Quasi 15 anni dopo Fahrenheit 9/11 torna Michael Moore e la sua pungente ironia per analizzare l’America del dopo-Trump. E capire cosa è andato storto.

“Era tutto solo un sogno? […] Alle 2.29 del mattino dell’8 novembre 2016 l’immagine del nostro nuovo leader è stata proiettata sull’Empire State Building… come cazzo è stato possibile?”

C’eravamo lasciati con le immagini del World Trade Center l’11 settembre 2001, data divenuta ormai iconica per la Storia americana. Il trauma dell’attacco alle Torri Gemelle fu un cambiamento epocale nella mentalità e nella cultura del (presunto) Paese delle Libertà che si riscopriva così sotto attacco militare e con un atteggiamento ostile nei confronti dello “straniero” e del “diverso”.

Anni dopo l’irriverente regista-documentarista Michael Moore, che grazie al suo film Fahrenheit 9/11 aveva analizzato la vittoria elettorale di George W. Bush junior, conseguente a quell’evento, torna, come si suol dire, sul “luogo del delitto” analizzando da vicino un’altro importante “trauma” della storia americana: l’elezione di Donald Trump come 45° Presidente degli Stati Uniti d’America.
E lo fa ovviamente con tutta la sua ironia e il suo essere, al tempo stesso, protagonista e guida del suo stesso documentario.

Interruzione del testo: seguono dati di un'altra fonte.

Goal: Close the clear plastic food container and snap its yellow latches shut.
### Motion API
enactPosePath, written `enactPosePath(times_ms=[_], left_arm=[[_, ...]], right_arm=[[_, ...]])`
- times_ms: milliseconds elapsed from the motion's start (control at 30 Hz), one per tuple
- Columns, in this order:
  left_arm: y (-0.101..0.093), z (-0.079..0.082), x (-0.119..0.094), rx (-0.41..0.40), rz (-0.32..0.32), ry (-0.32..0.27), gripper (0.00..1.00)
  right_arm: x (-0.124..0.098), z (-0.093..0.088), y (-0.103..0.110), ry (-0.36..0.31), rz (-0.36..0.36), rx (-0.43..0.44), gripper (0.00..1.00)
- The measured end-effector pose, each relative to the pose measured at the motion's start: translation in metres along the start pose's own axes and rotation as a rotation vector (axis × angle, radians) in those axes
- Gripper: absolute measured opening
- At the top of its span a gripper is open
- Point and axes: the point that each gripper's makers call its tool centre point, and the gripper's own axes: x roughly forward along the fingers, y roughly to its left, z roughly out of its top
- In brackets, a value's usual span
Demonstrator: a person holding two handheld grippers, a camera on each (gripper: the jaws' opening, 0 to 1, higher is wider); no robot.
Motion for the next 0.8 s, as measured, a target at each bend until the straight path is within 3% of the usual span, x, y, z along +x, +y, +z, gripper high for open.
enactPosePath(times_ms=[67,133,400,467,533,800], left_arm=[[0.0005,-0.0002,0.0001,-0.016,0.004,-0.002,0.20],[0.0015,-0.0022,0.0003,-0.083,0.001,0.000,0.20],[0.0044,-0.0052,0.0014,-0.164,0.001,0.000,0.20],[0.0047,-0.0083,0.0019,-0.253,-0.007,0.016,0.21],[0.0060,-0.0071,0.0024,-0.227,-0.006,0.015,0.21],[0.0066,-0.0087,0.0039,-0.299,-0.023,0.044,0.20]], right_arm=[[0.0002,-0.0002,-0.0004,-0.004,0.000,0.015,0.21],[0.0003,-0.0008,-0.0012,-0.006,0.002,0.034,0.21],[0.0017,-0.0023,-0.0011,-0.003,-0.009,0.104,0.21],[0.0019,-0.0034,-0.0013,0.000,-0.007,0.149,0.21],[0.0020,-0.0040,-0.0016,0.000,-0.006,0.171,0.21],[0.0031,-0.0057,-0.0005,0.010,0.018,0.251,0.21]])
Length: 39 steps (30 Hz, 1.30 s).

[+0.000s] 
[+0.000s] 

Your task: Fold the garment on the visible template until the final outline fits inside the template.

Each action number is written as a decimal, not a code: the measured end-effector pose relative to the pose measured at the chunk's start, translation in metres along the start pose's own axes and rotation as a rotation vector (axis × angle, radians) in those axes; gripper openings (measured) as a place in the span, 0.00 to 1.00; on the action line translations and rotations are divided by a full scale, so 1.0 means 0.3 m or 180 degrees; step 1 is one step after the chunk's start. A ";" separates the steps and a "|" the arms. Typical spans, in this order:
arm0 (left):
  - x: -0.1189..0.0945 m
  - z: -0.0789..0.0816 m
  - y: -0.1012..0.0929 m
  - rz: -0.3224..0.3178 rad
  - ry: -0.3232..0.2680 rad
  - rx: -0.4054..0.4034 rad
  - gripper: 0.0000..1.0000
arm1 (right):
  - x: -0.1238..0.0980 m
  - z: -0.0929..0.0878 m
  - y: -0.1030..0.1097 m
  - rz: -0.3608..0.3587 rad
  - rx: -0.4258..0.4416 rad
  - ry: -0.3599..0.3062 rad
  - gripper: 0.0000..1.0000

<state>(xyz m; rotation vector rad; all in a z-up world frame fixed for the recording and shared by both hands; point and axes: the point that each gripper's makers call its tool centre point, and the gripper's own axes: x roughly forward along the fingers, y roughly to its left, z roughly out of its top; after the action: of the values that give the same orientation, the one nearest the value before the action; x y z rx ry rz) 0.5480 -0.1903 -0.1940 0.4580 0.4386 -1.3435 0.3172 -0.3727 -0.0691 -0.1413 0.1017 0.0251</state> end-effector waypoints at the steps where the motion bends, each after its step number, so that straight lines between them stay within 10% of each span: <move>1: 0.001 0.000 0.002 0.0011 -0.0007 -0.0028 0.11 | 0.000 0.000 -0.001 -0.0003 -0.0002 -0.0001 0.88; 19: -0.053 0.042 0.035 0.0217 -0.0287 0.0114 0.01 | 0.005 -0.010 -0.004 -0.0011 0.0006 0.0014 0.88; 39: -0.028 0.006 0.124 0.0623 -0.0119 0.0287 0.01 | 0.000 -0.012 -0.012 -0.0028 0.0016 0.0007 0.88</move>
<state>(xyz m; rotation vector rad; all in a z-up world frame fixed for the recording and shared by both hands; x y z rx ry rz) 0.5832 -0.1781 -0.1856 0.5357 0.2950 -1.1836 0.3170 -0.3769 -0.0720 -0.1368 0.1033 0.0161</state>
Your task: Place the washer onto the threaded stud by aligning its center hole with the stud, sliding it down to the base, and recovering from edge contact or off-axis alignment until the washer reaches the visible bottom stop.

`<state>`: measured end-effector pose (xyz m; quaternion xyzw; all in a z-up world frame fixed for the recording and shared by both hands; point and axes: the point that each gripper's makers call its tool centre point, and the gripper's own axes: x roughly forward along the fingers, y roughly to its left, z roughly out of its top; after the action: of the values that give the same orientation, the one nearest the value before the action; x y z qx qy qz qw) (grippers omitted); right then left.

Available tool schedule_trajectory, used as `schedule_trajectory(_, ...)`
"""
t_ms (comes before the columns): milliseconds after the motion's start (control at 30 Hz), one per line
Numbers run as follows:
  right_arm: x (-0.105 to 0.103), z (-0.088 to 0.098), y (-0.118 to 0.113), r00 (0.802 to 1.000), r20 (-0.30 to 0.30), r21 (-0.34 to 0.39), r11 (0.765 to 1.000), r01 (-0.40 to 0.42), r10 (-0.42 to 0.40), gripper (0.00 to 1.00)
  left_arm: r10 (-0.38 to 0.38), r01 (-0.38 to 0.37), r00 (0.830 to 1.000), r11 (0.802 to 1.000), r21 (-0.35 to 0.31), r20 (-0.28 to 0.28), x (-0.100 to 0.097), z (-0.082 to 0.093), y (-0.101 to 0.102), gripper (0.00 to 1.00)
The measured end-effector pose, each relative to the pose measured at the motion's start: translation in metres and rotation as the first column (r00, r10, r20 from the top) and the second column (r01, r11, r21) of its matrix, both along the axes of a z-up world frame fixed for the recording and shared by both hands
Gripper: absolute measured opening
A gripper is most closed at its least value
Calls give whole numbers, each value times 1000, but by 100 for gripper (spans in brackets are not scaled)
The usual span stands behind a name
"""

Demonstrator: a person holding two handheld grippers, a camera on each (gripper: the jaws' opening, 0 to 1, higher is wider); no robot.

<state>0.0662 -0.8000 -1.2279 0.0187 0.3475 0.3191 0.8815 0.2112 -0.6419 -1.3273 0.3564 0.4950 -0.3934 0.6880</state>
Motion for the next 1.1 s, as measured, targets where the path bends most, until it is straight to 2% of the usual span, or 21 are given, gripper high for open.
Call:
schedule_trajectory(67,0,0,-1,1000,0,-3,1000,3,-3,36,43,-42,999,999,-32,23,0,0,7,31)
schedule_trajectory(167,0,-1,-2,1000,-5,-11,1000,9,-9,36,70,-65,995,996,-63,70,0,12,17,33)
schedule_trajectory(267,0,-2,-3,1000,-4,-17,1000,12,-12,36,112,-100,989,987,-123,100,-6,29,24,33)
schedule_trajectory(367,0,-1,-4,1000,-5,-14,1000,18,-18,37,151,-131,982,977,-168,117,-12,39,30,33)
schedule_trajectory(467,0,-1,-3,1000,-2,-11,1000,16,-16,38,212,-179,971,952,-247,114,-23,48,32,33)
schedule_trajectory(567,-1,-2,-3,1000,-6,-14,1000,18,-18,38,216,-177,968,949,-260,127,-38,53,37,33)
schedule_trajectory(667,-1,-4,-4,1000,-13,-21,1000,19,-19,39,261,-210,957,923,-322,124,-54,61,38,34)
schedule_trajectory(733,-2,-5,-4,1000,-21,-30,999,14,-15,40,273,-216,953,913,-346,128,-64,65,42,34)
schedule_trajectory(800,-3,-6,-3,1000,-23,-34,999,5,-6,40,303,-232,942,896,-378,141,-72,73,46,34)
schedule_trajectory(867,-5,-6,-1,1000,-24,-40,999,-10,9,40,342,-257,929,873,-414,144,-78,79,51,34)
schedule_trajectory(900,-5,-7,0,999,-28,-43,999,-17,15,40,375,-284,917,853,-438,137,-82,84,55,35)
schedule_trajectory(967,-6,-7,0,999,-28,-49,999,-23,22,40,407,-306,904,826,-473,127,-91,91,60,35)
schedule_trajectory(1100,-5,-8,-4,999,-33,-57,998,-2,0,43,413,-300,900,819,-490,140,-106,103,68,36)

È ovvio, infatti, come la presenza del regista di Flint sia più che mai presente all’interno della pellicola, demandando completamente quel ruolo di “osservatore neutro” che dovrebbe avere la macchina da presa in questo genere di pellicole. Al contrario, la pellicola si schiera fin da subito, così come il suo autore, per una precisa parte politica, e il messaggio finale vuole essere tutto meno che neutrale. Anzi, è un vero e proprio inno all’azione e alla ribellione contro un regime (quello dei media prima ancora che quello politico del Presidente) che condiziona in maniera negativa (secondo la visione del regista) la vita degli americani.

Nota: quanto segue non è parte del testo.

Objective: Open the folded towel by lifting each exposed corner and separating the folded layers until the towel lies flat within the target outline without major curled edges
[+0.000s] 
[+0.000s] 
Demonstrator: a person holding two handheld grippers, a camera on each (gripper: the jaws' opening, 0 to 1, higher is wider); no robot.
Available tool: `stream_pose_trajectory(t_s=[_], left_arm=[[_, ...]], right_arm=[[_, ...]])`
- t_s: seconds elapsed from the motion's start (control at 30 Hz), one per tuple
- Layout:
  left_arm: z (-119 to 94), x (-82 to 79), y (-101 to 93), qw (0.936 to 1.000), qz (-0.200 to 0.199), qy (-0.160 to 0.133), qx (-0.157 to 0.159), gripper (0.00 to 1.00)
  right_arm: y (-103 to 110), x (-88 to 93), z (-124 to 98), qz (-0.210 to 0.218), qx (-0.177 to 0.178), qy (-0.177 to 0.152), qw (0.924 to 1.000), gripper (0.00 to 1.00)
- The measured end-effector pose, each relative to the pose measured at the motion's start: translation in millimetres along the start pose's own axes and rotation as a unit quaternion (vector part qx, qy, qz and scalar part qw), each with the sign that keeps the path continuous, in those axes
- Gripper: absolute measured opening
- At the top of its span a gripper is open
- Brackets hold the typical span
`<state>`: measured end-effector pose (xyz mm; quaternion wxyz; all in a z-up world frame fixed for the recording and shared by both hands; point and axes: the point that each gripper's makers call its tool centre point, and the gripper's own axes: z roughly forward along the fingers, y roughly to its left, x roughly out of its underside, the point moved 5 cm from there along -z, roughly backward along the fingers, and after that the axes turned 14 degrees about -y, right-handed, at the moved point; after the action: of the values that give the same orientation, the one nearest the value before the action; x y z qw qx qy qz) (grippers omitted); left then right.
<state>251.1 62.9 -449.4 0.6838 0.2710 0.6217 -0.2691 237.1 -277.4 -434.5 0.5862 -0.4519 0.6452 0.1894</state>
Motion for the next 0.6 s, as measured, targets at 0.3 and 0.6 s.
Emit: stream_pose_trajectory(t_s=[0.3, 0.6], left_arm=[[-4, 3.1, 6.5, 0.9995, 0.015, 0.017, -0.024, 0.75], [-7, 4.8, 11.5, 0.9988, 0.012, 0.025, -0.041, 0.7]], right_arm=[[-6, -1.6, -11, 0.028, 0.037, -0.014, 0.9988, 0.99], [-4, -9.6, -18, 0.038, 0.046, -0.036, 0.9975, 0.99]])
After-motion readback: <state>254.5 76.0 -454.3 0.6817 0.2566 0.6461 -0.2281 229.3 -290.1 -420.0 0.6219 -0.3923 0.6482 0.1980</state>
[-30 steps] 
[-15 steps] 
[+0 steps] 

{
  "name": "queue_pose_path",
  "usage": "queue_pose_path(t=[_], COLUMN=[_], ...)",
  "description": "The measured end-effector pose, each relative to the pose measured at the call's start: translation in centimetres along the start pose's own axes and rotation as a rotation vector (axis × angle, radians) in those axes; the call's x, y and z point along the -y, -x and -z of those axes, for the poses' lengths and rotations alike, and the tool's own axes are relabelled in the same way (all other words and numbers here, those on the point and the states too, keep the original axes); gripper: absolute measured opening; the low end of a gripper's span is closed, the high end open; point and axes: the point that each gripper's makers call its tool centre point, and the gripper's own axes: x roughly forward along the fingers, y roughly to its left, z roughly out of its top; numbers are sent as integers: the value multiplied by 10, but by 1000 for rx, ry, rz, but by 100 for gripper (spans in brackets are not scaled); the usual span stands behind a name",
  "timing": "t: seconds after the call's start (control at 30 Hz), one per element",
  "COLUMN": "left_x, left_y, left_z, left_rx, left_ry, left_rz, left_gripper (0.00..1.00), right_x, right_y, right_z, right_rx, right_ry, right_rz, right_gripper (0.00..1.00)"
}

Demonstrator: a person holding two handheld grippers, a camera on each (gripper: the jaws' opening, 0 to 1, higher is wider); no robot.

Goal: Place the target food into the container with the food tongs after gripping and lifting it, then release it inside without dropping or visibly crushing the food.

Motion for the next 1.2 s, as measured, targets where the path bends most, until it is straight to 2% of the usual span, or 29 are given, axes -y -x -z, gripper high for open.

Tramite l’escamotage del found footage (qui come non mai frammentato e manipolatorio), dei filmati di repertorio e della ripresa dal vero, Michael-Virgilio guida lo spettatore-Dante attraverso un viaggio (all’inferno) al cuore stesso degli Stati Uniti d’America. A partire dai suoi protagonisti più eclatanti ovviamente (la classe politica americana, di tutti gli schieramenti) fino a spostarsi alla medio-borghesia americana, al mondo dei media, ai diversi strati sociali di cui si compongono le varie etnie americane, fino ad arrivare alle periferie più abbandonate dell’impero, dove vivono le classi più umili e maltrattate.

In questo lungo viaggio nessuno dei personaggi con cui ha a che fare viene risparmiato, compresi i suoi stessi “alleati” politici, non meno colpevoli degli avversari Repubblicani per aver lasciato via libera a un Presidente simile. I dialoghi e le battute taglienti del regista in questi casi risultano sempre lapidarie, dei piccoli sassi scagliati lungo il racconto, quasi impercettibili ma sempre molto taglienti.

Questo lungo viaggio in realtà risulta essere molto statico: in pratica la protagonista assoluta di tutta la pellicola è Flint, la cittadina del Michigan in cui è nato lo stesso regista, qui nel ruolo di metafora/spaccato di tutta la nazione.
Una città che, in seguito alla deindustrializzazione, è diventata una delle realtà più povere degli USA fino a un grave scandalo che ha riguardato la pubblica amministrazione del posto che appare come collegato più che mai proprio all’elezione di Donald Trump.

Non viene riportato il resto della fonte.